Ngati-Toa Defeated at Wai-Kanae. — ? 1824

Ngati-Toa Defeated at Wai-Kanae.
? 1824.

To quote Mr. Travers again, "It appears, however, that the Ngati-Apa at Rangi-tikei, incensed at the slaughter of their three chiefs at Hotu-iti, determined to avenge their deaths, and for this purpose had collected a considerable war-party, which was readily joined by refugees from Hotu-iti and by a number of the Mua-upoko from Horowhenua. Led by Te Hakeke (of the Ngati-Apa tribe) they fell upon the Ngati-Toa at Wai-kanae during the night, killing upwards of sixty of them, including many women and children—amongst the latter being Te Rangi-hiroa and three other daughters of Te Pehi-kupe, Pahi-taka, etc. At the commencement of the attack a canoe was despatched to Kapiti for reinforcements, which were at once sent, and upon their arrival the enemy fled, but without being pursued." These events occurred at Whare-mauku and Uru-hira at Wai-kanae. Toata of Mua-upoko was the last of his tribe killed at Wai-kanae—he fell in a swamp. The remnant of the tribe retreated up the Wai-kanae river and there built a small pa on a point of land defended on two sides by the river whilst the other was palisaded. It is called to this day "Te pa o Te Toata."
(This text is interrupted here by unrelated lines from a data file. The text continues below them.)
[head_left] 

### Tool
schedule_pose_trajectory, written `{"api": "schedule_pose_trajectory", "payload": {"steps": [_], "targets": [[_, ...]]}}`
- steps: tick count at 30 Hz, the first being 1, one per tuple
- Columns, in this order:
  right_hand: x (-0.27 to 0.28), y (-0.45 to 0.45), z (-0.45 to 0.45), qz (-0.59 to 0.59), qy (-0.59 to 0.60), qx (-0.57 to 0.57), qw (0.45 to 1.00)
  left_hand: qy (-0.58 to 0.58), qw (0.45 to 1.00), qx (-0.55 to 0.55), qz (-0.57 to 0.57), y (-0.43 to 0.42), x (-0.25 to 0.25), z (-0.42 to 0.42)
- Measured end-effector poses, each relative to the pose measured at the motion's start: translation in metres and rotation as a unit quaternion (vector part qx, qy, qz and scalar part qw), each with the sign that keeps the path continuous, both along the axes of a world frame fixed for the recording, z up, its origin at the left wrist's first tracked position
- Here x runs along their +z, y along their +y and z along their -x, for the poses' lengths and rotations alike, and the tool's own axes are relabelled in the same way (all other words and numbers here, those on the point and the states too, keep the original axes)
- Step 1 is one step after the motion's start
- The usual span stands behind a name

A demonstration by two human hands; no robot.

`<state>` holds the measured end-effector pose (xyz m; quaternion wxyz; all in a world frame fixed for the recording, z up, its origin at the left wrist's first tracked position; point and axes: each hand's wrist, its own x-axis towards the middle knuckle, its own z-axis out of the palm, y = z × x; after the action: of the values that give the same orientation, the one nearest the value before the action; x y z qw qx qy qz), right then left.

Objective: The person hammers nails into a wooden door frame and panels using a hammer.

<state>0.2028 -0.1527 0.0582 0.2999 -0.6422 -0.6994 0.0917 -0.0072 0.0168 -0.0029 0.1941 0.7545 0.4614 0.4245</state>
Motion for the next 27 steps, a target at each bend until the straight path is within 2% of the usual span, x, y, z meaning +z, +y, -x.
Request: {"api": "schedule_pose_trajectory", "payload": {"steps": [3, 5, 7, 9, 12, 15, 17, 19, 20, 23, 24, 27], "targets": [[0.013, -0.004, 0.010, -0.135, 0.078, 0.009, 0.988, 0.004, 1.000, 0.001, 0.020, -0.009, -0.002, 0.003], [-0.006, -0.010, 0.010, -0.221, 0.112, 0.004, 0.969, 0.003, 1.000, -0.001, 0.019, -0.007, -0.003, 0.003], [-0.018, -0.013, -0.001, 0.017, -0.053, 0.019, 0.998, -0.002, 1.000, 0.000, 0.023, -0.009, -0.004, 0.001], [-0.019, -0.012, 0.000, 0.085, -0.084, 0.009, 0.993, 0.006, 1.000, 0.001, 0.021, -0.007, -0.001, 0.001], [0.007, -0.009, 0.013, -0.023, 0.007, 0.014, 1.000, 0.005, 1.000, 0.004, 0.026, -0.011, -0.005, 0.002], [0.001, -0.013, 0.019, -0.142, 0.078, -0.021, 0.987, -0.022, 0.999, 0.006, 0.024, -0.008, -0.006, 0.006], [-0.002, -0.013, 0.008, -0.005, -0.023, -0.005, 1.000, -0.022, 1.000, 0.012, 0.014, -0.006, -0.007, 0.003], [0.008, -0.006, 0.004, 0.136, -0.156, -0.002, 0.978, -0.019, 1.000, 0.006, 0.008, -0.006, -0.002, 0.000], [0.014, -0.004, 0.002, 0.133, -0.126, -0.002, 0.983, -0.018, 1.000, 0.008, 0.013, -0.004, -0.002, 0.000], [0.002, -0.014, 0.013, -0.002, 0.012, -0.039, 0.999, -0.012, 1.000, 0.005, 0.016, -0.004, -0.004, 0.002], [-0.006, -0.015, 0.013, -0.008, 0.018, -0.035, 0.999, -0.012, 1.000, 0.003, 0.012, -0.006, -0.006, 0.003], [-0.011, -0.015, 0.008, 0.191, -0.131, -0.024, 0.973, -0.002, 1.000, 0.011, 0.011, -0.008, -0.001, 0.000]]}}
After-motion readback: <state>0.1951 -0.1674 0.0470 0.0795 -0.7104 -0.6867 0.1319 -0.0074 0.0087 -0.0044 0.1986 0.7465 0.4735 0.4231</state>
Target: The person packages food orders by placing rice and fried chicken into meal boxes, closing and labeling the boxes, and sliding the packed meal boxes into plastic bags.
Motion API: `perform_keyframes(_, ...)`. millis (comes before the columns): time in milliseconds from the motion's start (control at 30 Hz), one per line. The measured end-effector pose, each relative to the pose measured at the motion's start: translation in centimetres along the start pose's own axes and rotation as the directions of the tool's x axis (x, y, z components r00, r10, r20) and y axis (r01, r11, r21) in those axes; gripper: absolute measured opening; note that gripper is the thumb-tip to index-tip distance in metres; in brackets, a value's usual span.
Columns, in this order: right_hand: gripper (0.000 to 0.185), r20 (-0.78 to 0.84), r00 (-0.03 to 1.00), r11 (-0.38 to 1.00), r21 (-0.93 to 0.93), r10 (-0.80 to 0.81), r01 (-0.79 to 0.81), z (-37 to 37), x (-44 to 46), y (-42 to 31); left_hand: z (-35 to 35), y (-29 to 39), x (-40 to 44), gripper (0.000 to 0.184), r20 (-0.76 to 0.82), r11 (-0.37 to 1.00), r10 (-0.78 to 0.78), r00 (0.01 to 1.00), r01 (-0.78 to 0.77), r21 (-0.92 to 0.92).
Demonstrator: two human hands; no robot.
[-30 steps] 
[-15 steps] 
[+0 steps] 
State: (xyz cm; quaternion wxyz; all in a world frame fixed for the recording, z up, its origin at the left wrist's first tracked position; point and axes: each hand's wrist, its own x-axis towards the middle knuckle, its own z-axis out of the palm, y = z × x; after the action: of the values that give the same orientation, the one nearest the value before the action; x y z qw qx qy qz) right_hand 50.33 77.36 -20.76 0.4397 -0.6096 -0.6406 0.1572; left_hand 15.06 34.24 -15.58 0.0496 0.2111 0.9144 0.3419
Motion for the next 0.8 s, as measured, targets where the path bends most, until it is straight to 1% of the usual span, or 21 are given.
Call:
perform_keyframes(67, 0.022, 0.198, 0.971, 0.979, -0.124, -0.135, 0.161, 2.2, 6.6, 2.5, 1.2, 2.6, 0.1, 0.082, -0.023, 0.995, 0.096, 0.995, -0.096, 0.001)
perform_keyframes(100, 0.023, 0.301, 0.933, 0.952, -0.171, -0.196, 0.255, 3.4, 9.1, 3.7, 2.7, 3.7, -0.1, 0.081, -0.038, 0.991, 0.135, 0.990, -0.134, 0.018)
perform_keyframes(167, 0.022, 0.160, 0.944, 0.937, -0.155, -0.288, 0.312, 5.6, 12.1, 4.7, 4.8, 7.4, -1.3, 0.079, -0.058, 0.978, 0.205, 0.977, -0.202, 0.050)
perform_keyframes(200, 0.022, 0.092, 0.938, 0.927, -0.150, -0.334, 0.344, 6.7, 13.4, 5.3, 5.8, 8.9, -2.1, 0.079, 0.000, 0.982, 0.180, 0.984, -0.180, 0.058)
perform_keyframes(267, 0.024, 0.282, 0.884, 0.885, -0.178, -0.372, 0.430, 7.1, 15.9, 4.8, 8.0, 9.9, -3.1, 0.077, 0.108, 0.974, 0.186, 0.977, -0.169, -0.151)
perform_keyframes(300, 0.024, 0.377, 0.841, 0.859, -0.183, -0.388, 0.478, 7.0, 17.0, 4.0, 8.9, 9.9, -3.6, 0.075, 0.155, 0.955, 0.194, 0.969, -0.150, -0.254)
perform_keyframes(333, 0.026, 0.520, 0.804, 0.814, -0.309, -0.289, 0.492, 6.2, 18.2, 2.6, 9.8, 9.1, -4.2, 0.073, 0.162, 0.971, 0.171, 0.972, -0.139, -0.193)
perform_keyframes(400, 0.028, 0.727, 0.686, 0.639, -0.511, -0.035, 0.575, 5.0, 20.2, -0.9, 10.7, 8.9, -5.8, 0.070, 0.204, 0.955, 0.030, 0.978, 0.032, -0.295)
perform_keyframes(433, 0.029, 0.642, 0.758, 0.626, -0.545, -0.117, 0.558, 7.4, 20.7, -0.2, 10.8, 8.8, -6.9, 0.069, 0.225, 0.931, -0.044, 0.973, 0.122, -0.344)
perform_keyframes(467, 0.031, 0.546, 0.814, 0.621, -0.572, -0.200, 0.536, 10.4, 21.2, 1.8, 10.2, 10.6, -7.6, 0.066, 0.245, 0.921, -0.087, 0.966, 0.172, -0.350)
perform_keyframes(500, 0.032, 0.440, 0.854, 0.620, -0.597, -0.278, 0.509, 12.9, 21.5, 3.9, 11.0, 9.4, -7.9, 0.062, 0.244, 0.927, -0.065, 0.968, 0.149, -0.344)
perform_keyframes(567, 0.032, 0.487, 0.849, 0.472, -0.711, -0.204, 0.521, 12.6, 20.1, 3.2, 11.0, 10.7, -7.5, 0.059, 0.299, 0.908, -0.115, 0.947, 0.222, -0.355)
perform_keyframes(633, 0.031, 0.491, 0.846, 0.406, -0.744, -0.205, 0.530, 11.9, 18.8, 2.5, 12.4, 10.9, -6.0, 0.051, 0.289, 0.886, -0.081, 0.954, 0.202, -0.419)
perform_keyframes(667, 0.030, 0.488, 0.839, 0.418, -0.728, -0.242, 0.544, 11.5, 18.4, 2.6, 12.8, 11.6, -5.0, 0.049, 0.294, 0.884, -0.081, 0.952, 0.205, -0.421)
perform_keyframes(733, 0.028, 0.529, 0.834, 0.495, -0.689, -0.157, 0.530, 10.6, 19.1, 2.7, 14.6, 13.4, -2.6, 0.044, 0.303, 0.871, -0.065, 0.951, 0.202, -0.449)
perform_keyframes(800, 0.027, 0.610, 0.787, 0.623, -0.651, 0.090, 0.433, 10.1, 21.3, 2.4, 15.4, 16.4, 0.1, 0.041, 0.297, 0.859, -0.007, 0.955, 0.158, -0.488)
"In consequence of this attack Te Rau-paraha and Te Rangi-haeata became (to use the words of Matene Te Whiwhi) 'dark in their hearts in regard to Ngati-Apa,' and resolved to spare no efforts to destroy them as well as the remnant of Rangi-tane and Mua-upoko. Te Rau-paraha had, of course, become aware of the defeat of Te Whata-nui (of Ngati-Rau-kawa) in their attempt to reach Kapiti by the East Coast; but immediately after the departure of Ati-Awa for Taranaki (just after the Horo-whenua massacre) he had sent further emissaries to Taupo (? Maunga-tautari) in order to again urge upon the chiefs of Ngati-Rau-kawa to join him in the occupation of the country he had conquered."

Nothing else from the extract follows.